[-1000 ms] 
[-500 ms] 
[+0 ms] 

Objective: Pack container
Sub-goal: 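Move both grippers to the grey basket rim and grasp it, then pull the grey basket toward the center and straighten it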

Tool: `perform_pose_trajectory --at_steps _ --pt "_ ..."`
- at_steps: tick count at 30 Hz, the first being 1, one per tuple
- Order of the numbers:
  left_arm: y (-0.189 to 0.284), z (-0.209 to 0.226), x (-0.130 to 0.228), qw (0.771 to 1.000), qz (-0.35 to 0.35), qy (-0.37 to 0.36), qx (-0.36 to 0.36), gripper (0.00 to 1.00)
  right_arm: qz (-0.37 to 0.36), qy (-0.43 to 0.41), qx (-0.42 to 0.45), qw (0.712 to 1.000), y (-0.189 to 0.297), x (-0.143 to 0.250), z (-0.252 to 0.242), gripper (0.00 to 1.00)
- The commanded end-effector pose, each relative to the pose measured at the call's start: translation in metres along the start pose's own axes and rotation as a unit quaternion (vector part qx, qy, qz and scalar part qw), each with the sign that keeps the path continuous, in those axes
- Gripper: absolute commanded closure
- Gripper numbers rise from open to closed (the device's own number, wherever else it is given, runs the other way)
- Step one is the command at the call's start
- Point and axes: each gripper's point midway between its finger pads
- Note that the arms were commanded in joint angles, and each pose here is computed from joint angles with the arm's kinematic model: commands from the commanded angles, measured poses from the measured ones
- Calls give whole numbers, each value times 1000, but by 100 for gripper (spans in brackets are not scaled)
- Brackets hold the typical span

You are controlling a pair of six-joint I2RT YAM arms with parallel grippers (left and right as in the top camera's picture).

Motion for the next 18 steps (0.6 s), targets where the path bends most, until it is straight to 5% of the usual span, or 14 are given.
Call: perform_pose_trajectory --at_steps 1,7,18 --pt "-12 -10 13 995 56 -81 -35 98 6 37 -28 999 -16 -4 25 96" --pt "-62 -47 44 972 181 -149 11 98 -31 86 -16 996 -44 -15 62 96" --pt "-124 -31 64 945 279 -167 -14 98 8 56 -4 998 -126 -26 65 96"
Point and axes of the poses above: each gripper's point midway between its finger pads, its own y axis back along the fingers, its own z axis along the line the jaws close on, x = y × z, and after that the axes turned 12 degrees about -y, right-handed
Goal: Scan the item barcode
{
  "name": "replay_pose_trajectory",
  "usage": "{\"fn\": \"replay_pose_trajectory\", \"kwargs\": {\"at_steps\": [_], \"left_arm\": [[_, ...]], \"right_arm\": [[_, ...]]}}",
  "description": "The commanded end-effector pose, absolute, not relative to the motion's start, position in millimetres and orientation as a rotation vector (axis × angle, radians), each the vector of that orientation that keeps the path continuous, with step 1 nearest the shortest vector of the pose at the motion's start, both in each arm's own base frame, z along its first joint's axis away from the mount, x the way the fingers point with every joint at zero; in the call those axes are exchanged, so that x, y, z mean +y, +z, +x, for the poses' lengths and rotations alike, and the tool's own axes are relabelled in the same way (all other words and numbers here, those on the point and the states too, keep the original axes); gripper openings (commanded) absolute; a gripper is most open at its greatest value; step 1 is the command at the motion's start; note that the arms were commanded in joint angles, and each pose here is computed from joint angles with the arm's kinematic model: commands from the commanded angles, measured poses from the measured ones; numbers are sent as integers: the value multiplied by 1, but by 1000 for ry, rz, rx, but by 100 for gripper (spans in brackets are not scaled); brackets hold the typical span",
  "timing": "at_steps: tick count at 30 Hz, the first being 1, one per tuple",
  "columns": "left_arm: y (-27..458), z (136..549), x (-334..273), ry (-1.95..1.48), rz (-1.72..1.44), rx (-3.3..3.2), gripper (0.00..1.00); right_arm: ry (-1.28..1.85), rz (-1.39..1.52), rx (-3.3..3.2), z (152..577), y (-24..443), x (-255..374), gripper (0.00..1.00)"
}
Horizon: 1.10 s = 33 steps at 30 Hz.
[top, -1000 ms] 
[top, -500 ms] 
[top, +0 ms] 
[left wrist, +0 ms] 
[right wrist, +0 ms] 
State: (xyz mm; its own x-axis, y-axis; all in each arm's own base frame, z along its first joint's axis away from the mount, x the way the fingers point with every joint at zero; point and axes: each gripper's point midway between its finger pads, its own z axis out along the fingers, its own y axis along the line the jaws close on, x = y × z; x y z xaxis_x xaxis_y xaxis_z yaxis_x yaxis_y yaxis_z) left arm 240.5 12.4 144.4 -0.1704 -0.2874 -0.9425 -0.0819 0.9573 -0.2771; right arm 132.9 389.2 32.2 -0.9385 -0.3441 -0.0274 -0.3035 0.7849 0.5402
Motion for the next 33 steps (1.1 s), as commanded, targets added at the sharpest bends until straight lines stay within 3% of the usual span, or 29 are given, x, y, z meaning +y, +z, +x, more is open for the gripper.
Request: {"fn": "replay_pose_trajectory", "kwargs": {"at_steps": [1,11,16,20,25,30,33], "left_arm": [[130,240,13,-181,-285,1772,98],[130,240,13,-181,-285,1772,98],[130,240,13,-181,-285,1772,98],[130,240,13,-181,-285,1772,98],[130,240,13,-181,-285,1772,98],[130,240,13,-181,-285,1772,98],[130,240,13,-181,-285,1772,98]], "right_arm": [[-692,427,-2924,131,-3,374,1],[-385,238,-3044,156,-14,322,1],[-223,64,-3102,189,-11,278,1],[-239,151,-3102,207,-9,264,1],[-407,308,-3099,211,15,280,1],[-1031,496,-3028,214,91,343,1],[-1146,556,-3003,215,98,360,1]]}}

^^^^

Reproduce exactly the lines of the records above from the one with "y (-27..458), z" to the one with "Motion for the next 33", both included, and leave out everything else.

_COMPLETED EXERCISE_
  "columns": "left_arm: y (-27..458), z (136..549), x (-334..273), ry (-1.95..1.48), rz (-1.72..1.44), rx (-3.3..3.2), gripper (0.00..1.00); right_arm: ry (-1.28..1.85), rz (-1.39..1.52), rx (-3.3..3.2), z (152..577), y (-24..443), x (-255..374), gripper (0.00..1.00)"
}
Horizon: 1.10 s = 33 steps at 30 Hz.
[top, -1000 ms] 
[top, -500 ms] 
[top, +0 ms] 
[left wrist, +0 ms] 
[right wrist, +0 ms] 
State: (xyz mm; its own x-axis, y-axis; all in each arm's own base frame, z along its first joint's axis away from the mount, x the way the fingers point with every joint at zero; point and axes: each gripper's point midway between its finger pads, its own z axis out along the fingers, its own y axis along the line the jaws close on, x = y × z; x y z xaxis_x xaxis_y xaxis_z yaxis_x yaxis_y yaxis_z) left arm 240.5 12.4 144.4 -0.1704 -0.2874 -0.9425 -0.0819 0.9573 -0.2771; right arm 132.9 389.2 32.2 -0.9385 -0.3441 -0.0274 -0.3035 0.7849 0.5402
Motion for the next 33 steps (1.1 s), as commanded, targets added at the sharpest bends until straight lines stay within 3% of the usual span, or 29 are given, x, y, z meaning +y, +z, +x, more is open for the gripper.

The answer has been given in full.